When we took the Christmas tree down this year, I carefully separated the decorations into three piles. One to take to the charity shop to be recycled, one of things that were falling apart and needed to be thrown out and one of things to be lovingly packed to take with us to our new house. To be put on next year’s Christmas tree.
This last pile included things that the children had made and brought home from playgroup, pre-school, primary school. Or things that we had made together, sticky with glue and messy with paint.
It also included things we had bought together, A. and I, before the children were born and things we’d bought since, small ones exclaiming excitedly at the twinkling, glittery beauty of them. Some were decorations my mother had made, sewn, with love and care.
By now you know what’s coming I’m sure..
It was this last pile that I hastily put into a plastic bag, keeping them aside while I organised everything else into its proper place and it was this bag that I put by the fridge to be moved into the storeroom later, when I rushed out the door to pick up the kids from school.
Tonight, while I was washing up and A. was bathing S. and Z., I remembered this bag, dried my hands on my favourite bright red teatowel and went to move it to safety.
It was gone.
You knew it was coming.
I called up the stairs. “A.! Where’s that bag that was next to the fridge?” He came to the top of the stairs “What?”
I repeated the question.
“I threw it out when I took the rubbish.” He was dimly, uncomfortably aware, without knowing why, that there was a problem. “Why? What was in it?”
I told him and his face fell. “You’re joking!” I shook my head, lip trembling.
For the next 10 minutes we searched, him outside, in the vain hope that somehow the bin men had miraculously missed the bag when they’d been to collect our rubbish. They hadn’t of course, they were as efficient as they ever had been. A. was sorry but of course, it wasn’t his fault, I should have moved it sooner.
I searched inside, in the storeroom, in the loungeroom, anywhere I could think of but I didn’t find it and with each successive failure to discover it, I felt more and more sad until finally I was sitting on the floor of the storeroom/laundry crying as though my heart might break.
I don’t get deeply attached to ‘things’ as a rule. As long as I have my family around me and everyone’s safe and healthy, I’m pretty philosophical about breakages and losses. But this was a bag of memories. Memories of my babies, their eyes lit up with the joy of Christmas. Memories of proud little faces as we asked about their lumpy, glittery offerings and they explained their creative process. Memories of walking in the cold, cheeks rosy in the wind, to buy that special round, painted bauble we’d seen in the shop window and loved.
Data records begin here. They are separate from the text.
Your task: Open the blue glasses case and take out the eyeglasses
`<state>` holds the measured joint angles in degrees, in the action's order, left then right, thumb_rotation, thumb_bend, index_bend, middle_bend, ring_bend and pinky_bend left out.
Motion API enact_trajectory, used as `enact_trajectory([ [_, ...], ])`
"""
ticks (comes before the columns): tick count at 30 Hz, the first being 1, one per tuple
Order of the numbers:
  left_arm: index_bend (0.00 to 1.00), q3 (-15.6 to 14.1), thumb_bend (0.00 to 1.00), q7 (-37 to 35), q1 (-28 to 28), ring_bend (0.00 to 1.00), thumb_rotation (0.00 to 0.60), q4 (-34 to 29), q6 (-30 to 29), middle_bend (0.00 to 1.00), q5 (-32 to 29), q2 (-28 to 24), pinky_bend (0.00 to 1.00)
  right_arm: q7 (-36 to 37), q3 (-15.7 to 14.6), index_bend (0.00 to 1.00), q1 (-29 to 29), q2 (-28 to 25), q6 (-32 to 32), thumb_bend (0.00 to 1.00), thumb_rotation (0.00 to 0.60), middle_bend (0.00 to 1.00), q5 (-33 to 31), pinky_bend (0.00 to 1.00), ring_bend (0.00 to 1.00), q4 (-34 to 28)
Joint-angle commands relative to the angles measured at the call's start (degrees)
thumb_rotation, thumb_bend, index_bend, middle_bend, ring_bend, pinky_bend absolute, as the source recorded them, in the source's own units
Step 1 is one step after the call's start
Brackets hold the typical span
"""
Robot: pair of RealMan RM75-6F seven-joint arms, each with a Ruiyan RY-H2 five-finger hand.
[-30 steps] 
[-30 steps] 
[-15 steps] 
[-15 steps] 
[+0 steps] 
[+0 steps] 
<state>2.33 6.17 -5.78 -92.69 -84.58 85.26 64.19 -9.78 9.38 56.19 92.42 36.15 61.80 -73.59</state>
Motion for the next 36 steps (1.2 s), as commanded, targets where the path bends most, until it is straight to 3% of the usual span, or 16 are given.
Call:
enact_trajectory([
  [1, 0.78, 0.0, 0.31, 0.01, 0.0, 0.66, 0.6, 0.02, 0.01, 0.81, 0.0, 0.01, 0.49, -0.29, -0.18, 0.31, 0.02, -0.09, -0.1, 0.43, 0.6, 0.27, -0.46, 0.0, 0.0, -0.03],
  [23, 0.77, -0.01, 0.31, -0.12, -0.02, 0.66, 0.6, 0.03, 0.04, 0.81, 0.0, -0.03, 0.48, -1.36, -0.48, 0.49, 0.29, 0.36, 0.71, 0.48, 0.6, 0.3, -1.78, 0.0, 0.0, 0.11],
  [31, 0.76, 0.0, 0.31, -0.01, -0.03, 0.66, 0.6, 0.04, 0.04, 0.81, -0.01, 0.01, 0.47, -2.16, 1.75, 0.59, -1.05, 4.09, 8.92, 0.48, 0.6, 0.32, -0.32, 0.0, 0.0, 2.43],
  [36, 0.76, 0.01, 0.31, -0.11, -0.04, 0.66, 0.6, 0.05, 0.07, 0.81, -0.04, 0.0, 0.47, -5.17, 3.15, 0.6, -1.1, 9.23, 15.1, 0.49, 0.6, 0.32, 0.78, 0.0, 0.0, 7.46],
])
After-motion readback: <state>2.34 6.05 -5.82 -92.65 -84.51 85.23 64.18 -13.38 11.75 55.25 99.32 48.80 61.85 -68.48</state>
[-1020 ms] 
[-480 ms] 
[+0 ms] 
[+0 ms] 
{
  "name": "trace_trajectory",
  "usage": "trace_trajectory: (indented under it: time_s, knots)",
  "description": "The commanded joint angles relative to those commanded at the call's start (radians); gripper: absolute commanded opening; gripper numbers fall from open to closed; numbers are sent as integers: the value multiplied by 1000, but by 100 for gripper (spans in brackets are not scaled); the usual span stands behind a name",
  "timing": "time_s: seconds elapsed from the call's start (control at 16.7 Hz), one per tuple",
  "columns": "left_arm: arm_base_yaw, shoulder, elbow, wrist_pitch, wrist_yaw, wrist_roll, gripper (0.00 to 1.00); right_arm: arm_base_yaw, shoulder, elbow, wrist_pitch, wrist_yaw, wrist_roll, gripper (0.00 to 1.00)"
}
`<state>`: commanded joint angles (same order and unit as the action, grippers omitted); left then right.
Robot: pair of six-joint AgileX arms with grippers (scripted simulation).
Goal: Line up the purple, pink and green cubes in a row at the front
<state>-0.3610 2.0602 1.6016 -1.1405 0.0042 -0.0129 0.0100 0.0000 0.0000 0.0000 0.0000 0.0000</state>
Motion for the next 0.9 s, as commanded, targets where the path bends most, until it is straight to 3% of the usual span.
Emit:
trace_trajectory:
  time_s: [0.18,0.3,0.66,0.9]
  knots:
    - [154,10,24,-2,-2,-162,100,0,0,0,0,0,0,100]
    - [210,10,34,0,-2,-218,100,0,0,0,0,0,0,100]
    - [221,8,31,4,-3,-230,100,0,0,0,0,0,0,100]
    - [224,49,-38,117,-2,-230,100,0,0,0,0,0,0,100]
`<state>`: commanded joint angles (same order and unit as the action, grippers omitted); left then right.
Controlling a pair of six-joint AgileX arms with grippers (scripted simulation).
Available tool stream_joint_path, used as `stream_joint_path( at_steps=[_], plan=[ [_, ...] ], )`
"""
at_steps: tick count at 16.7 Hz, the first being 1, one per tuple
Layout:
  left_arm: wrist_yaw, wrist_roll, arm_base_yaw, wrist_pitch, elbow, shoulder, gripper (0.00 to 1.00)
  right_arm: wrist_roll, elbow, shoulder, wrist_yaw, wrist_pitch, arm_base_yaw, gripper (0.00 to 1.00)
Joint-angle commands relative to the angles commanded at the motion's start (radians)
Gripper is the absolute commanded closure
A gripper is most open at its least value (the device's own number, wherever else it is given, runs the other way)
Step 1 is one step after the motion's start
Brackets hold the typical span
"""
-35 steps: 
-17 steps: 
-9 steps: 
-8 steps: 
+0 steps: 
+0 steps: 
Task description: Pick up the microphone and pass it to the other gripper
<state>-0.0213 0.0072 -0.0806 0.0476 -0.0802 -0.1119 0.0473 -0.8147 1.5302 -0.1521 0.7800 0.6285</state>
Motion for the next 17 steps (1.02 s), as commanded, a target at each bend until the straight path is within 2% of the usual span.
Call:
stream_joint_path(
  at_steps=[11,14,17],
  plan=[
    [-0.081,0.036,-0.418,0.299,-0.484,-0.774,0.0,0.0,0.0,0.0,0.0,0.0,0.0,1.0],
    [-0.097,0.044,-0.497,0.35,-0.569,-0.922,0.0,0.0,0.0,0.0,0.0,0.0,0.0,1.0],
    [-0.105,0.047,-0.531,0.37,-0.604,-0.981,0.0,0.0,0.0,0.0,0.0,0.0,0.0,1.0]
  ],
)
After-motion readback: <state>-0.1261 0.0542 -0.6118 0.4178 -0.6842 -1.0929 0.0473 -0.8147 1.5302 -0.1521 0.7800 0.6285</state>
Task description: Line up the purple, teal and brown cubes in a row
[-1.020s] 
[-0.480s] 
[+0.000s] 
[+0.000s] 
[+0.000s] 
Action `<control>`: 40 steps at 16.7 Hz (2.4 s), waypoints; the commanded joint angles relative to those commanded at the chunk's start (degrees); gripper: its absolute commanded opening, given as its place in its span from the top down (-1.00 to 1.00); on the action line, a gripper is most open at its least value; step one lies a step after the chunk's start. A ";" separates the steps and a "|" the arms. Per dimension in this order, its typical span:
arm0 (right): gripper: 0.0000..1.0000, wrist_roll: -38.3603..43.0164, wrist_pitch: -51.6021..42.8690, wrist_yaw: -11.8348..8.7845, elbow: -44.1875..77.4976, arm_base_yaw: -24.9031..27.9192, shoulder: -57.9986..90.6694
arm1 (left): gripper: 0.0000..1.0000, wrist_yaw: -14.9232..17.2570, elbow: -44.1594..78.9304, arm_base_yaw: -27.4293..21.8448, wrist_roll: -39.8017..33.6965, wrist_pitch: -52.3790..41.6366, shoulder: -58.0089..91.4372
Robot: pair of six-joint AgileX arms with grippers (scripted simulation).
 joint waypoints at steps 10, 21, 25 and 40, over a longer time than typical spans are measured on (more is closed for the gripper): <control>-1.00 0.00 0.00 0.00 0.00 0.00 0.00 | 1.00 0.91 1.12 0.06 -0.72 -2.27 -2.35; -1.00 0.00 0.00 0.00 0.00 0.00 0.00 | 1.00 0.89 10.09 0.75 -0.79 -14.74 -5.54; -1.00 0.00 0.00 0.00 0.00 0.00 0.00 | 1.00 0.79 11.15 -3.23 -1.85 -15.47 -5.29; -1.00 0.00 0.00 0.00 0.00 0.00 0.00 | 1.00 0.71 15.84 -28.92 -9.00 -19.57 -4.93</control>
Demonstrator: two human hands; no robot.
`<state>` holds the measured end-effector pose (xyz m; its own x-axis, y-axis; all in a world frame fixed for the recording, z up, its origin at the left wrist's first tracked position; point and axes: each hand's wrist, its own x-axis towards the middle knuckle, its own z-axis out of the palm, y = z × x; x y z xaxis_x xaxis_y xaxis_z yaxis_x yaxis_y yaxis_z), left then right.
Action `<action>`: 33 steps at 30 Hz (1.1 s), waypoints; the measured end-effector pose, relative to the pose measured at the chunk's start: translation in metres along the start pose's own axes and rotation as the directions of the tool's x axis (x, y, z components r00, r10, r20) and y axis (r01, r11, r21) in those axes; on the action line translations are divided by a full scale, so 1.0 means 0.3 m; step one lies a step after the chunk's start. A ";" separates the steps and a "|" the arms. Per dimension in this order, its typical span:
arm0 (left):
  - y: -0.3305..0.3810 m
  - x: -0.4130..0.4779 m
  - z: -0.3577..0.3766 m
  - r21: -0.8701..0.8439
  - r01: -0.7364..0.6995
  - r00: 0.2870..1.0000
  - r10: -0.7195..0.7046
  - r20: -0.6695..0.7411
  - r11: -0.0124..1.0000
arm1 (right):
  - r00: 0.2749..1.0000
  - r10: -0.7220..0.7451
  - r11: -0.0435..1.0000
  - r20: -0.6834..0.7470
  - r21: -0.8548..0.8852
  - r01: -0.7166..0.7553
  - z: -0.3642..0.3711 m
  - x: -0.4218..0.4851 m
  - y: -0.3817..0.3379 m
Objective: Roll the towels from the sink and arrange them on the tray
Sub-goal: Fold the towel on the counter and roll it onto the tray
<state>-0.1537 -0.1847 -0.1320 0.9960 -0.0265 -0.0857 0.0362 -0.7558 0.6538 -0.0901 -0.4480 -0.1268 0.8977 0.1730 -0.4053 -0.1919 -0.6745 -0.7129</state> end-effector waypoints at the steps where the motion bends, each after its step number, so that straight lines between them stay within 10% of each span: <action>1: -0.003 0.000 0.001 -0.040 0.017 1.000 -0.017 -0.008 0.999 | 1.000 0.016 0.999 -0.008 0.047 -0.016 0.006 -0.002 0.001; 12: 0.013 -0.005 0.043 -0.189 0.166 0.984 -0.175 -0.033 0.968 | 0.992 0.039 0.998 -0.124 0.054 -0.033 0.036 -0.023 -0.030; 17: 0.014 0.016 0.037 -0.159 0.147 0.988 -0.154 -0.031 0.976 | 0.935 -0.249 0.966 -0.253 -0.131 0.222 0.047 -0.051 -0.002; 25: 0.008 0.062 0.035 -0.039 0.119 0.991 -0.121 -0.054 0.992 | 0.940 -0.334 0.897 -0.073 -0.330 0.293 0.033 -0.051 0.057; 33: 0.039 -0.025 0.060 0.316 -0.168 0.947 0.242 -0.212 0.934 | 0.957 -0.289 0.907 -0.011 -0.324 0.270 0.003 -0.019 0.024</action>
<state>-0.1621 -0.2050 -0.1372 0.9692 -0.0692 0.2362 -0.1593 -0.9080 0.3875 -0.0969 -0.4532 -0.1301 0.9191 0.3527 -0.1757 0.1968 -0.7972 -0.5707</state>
I sat for a few minutes, indulging in my grief and then shook myself and stood to go back into the kitchen, reminding myself that in the scheme of things it was a small tragedy. That everyone was okay and that together we would create new memories. I was wiping my tears away with the red tea towel when S. came in, still warm from the bath, tall now, almost as tall as me. “It’s okay Mummy.” he said, wrapping his arms around my neck. “It’s all going to be okay. What was in the bag?” I told him and he hesitated for just a second, then hugged me again.
“We’ll make new ones Mummy, don’t worry.” I hugged him back fiercely. What a great kid! “Yes we will darling and it is all okay, you’re right.” We smiled at each other and I sent him off to get ready for bed.
Five minutes later I heard a small, firm tread behind me and I turned to see Z., looking as though he was there with a purpose. “Why were you crying Mummy?” I told him I’d felt sad because I’d lost some special things. He nodded. “Well, when you’re crying, you should think of something happy” he said earnestly “like us hugging you, or doing something fun.” as he spoke, he stepped forward and opened his little arms. I leaned down and he  put them around me, as far as he could and patted me for a moment. He stepped back and for the next few minutes, explained to me in a complicated, convoluted way how the brain and the mind work and what other steps to take when we feel sad. Then, pausing only to make sure I was okay, he turned and ran back up the stairs. I could hear him telling A. and S. that he had managed to stop me crying and I smiled.
10 minutes later, I found that little bag of memories, hidden in a corner I hadn’t thought of and I added to their preciousness the memories my boys had just created, before I put them carefully away.